▶ [WHAT YOU WILL DO]: Leaving the pictures aside, write out the whole listing below exactly.

▶ [PROVIDED MATERIAL]:

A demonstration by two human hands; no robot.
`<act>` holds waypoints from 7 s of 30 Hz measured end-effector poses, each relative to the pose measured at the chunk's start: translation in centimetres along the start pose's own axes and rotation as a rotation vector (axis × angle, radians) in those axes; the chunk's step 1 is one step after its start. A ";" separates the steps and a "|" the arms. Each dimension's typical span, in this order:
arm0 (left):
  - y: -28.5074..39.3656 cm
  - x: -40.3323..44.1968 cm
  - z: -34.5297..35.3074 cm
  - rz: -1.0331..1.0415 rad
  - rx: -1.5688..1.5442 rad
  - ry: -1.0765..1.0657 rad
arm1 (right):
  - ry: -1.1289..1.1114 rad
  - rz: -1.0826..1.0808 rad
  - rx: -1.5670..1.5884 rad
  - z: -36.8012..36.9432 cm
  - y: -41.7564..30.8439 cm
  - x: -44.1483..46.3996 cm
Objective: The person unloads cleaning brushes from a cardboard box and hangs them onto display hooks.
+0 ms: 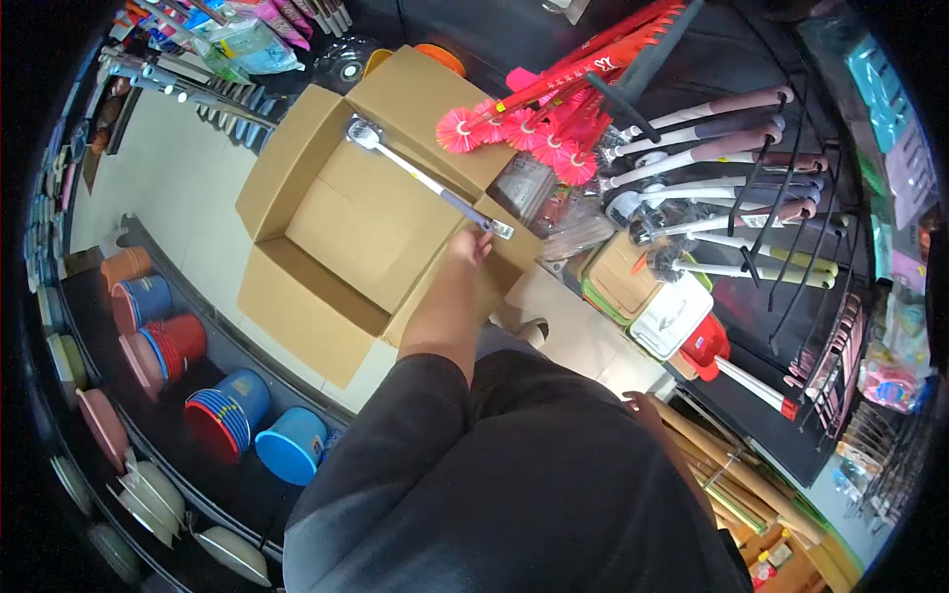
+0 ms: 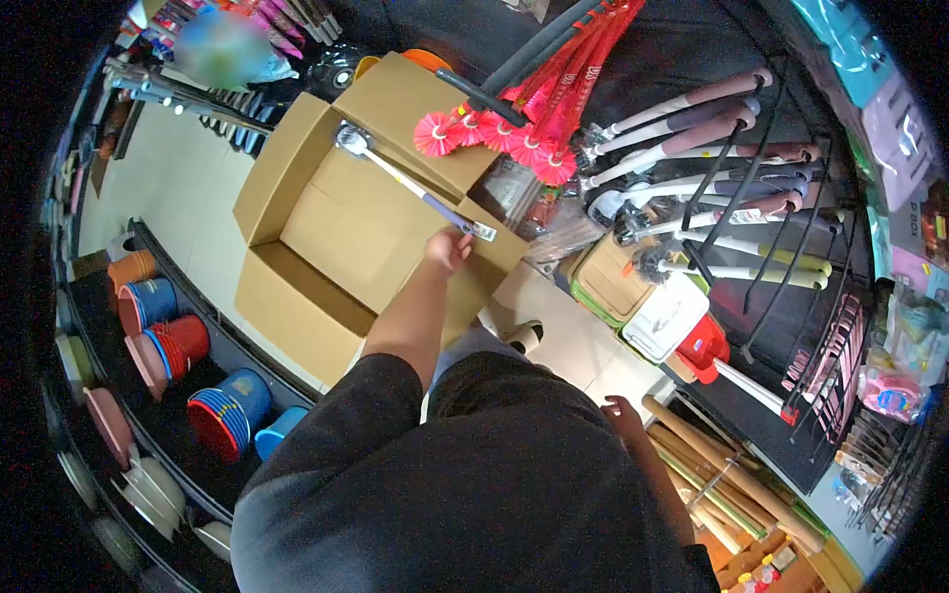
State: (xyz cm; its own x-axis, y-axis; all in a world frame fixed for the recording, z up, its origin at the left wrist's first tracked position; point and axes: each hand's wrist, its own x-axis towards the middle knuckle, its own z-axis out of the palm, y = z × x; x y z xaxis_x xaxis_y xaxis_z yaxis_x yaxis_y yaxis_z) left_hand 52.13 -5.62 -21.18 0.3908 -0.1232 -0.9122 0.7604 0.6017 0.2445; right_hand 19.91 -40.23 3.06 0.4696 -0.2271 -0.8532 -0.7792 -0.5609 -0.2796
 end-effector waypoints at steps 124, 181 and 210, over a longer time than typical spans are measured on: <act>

▶ [EXERCISE RESULT]:
A demonstration by two human hands; no robot.
`<act>` holds waypoints from 7 s of 30 Hz measured end-effector poses, each relative to the pose measured at the chunk's start: translation in centimetres along the start pose's own axes and rotation as a rotation vector (axis × angle, radians) in those axes; the chunk's step 1 is one step after its start. A ";" separates the steps and a "|" the arms. Each dimension's typical span, in this order:
arm0 (left):
  - y: -28.5074..39.3656 cm
  - x: -40.3323..44.1968 cm
  - z: -34.5297..35.3074 cm
  - rz: -1.0331..1.0415 rad
  - rx: -1.5688..1.5442 rad
  - ry: -1.0765..1.0657 rad
arm1 (right):
  - ry: -1.1289..1.1114 rad
  - rz: -1.0826..1.0808 rad
  - rx: -1.5670..1.5884 rad
  - z: -36.8012..36.9432 cm
  - y: -41.7564..30.8439 cm
  - x: -44.1483..46.3996 cm
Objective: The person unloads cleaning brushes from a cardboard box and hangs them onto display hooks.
+0 ms: 
+0 ms: 
State: (xyz cm; its own x-axis, y-axis; all in a world frame fixed for the recording, z up, its origin at the left wrist's first tracked position; point and axes: each hand's wrist, its own x-axis towards the middle knuckle, its own z-axis out of the palm, y = z × x; x y z xaxis_x xaxis_y xaxis_z yaxis_x yaxis_y yaxis_z) left_hand 52.13 -5.62 -21.18 0.3908 -0.1232 -0.9122 0.7604 0.6017 0.2445; right_hand 19.91 -40.23 3.06 0.4696 -0.2271 -0.8532 -0.7792 -0.5609 -0.2796
 end-effector waypoints at steps 124, 181 and 210, over a longer time than typical spans are measured on: <act>

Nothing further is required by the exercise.